Crayon Physics Deluxe
- A Community Grade
PR firms lust after the kind of buzz that indie developer Petri Purho created in late 2007 with one jerky, poorly lit video of his work in progress, Crayon Physics Deluxe. In the clip, Purho draws shapes on a computer screen, and they instantly take form in a crude 2D landscape. He scrawls an oval that tumbles down a hill. He draws an "L" swinging around a tiny hinge; it acts as a catapult. After a couple million YouTube views, the reaction was unanimous: "Want. Now."
In spite of fans' impatience, Purho took a year to develop the game, thankfully without ruining its simple charm. Each of the 70-plus levels occupies just one screen, and the objective seems like Baby's First Video Game: Move the red circle to the yellow star. The question is how to get there. You could draw a pulley system to lug the circle over a burnt-sienna castle. Or maybe you sketch a seesaw under the circle, drop a two-ton trapezoid on the other end, and hope for the best.
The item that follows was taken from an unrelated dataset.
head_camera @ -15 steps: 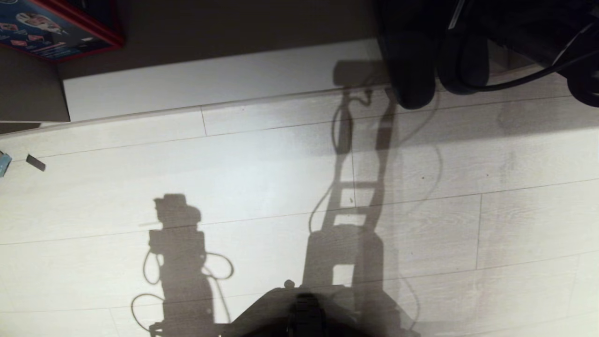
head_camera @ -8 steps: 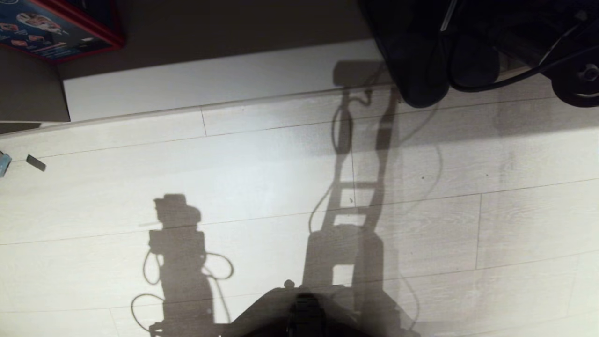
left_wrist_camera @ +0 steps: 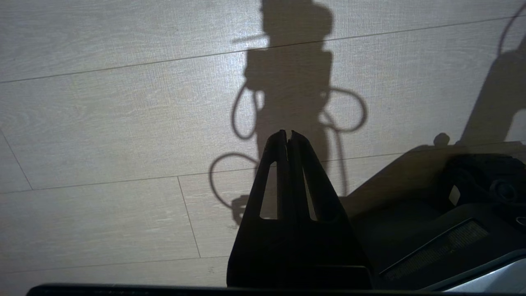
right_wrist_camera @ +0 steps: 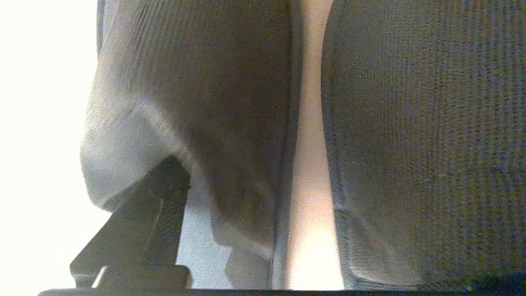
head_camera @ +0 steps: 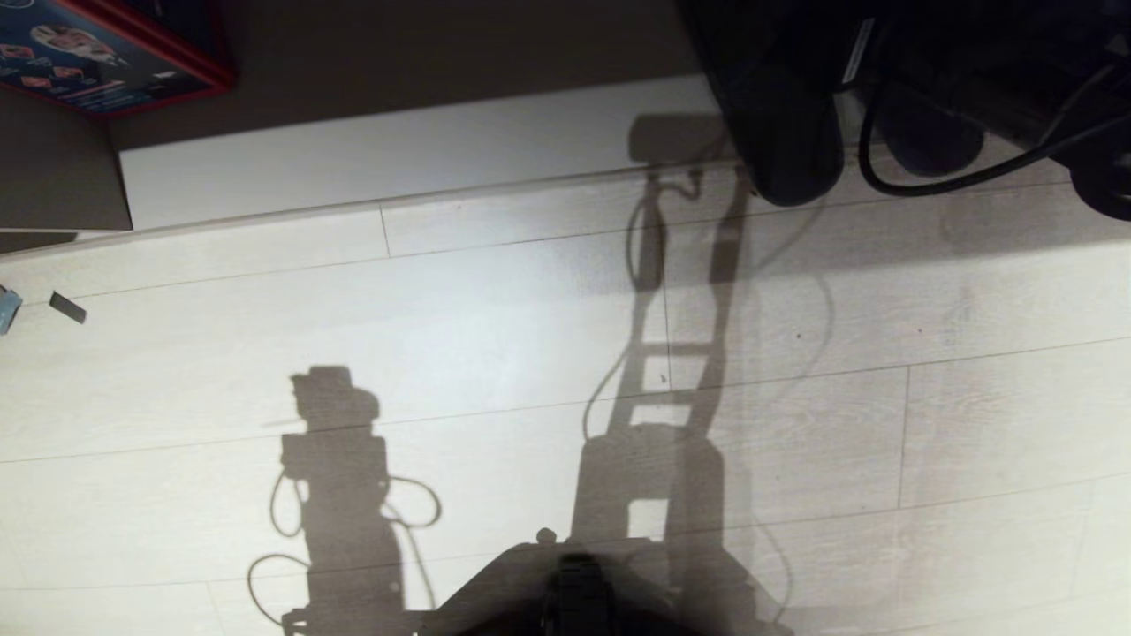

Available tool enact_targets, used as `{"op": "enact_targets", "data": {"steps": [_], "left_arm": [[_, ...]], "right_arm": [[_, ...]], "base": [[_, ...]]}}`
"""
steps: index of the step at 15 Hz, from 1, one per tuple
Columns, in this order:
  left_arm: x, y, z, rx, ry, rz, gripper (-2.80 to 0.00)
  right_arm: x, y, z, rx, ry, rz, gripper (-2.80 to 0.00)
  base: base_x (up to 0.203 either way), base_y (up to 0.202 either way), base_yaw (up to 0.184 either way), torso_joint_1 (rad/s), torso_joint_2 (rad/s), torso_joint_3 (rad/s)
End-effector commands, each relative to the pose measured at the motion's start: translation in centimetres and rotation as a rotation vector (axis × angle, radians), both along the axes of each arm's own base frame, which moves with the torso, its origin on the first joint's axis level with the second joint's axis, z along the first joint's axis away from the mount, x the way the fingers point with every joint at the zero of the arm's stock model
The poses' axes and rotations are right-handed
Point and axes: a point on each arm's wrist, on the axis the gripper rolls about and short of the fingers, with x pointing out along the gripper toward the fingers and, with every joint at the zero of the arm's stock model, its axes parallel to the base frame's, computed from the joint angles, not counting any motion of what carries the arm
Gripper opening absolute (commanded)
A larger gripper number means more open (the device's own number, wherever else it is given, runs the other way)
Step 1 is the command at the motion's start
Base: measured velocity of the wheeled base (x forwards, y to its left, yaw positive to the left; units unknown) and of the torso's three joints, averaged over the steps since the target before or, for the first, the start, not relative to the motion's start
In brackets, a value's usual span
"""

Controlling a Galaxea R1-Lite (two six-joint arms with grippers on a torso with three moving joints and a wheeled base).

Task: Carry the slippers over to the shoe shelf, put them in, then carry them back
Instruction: Place the slippers into the shoe cabinet

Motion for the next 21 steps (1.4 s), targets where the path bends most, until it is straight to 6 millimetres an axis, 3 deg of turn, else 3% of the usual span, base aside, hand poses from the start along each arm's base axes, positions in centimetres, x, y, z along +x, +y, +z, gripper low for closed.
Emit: {"op": "enact_targets", "data": {"steps": [1,10,17,21], "left_arm": [[0.0,0.0,0.0,0.0,0.0,0.001,-2.8],[0.0,0.0,0.0,0.0,0.0,0.001,-2.8],[0.0,0.0,0.0,0.0,0.0,0.001,-2.8],[0.0,0.0,0.0,0.0,0.0,0.001,-2.8]], "right_arm": [[-1.0,-0.2,0.2,-0.001,-0.005,0.004,0.0],[-3.7,-0.5,0.6,-0.001,-0.006,0.015,0.0],[-6.3,-1.1,-3.9,-0.039,0.171,0.004,0.0],[-10.2,-2.1,-4.4,-0.035,0.179,0.006,0.0]], "base": [[0.0,0.0,0.0,0.0,0.0,0.0],[0.0,0.0,0.0,0.0,0.0,0.0],[0.0,0.0,0.0,0.0,0.0,0.0],[0.0,0.0,0.0,0.0,0.0,0.0]]}}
The titular physics are consistent, though unrealistic. Purho dials back buzz-killers like gravity and friction, resulting in a lazy, dream-like world. Isaac Newton (who makes a cameo) wouldn't approve, but the easy pace encourages tinkering.
Unexceptional level design takes a laissez-faire approach, inviting players to make their own discoveries rather than guiding them toward a single solution. At times, this gives Crayon Physics Deluxe an aimless feel, but that's a fair price to pay for the epiphanies when you realize, "Hey, if you draw the weight over there, and connect the rope like so, there's yet another way to play."
Beyond the game: The original proof-of-concept Crayon Physics, which took Purho only a week to program, is still available for free on the Kloonigames website.
Worth playing for: The "It's A Car!" level expresses, with game-show-announcer enthusiasm, the joy of drawing a boxy frame on two wheels and watching it drive away.
Frustration sets in when: A misplaced click makes your elaborate contraption disappear. This is especially troublesome on the game's playable but awkward iPhone port, available for $5 on iTunes.
Final judgment: A work of art worthy of the refrigerator door.